# [WHAT YOU WILL DO]
From the data below, return only the lines from the one with "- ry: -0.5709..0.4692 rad" through the one with "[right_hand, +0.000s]", exact and inclusive, with pictures left out.

# [DATASET CONTENT]
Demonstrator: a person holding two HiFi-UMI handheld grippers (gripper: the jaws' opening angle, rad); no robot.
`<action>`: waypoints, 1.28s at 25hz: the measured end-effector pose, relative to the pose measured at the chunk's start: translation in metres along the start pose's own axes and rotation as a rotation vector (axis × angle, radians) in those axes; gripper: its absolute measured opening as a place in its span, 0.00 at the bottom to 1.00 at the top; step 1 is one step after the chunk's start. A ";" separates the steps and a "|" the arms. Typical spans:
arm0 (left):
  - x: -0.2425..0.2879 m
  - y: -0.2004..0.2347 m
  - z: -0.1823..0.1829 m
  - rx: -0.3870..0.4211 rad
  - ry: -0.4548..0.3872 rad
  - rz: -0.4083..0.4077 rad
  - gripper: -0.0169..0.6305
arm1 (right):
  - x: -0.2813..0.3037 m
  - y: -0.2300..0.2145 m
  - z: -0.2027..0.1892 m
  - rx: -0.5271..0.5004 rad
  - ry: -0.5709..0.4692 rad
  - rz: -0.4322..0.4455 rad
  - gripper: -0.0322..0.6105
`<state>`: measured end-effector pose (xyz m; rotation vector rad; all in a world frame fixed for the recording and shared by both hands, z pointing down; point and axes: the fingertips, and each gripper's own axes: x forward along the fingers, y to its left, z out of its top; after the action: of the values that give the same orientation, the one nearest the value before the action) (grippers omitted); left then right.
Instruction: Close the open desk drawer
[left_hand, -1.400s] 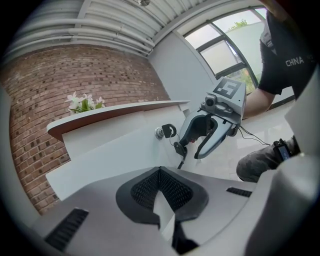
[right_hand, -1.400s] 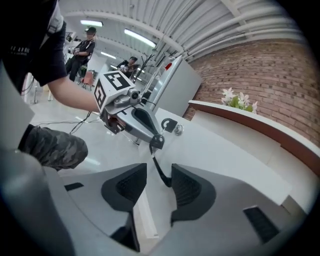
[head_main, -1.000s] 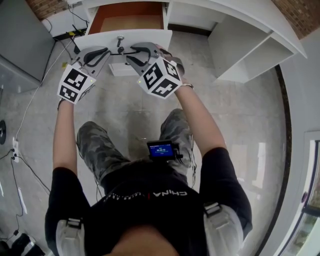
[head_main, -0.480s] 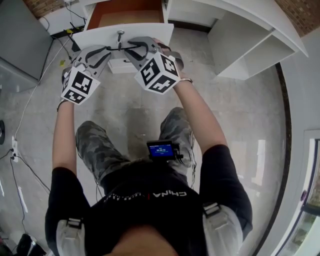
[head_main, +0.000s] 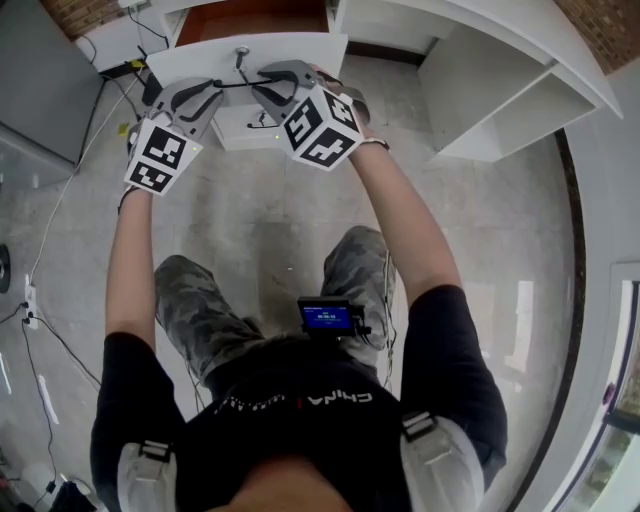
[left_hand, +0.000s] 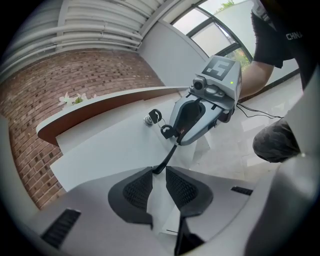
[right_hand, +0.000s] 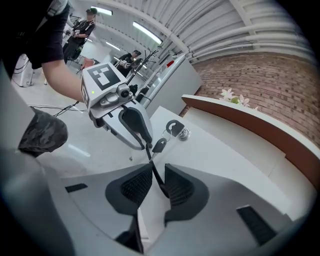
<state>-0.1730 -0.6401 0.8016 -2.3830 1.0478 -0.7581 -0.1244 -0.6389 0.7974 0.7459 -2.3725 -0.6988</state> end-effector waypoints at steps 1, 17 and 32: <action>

# [SOLUTION FOR THIS PROBLEM]
  - ry: -0.5709..0.4692 rad
  - rz: -0.4322..0.4455 rad
  - gripper: -0.0322..0.6105
`<state>`: measured end-effector pose (xyz m; rotation vector rad; all in a world frame fixed for the recording and shared by both hands, z pointing down; point and axes: the fingertips, and each gripper's own axes: x forward along the fingers, y to its left, z out of its top; after the action: of the values that give the same orientation, the one nearest the value before the action) (grippers omitted); left then right.
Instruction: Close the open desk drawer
[left_hand, -1.400s] 
[right_hand, -1.400s] 
[head_main, -1.000s] 
[head_main, -0.480s] 
[head_main, +0.000s] 
[left_hand, +0.000s] 
[right_hand, +0.000s] 

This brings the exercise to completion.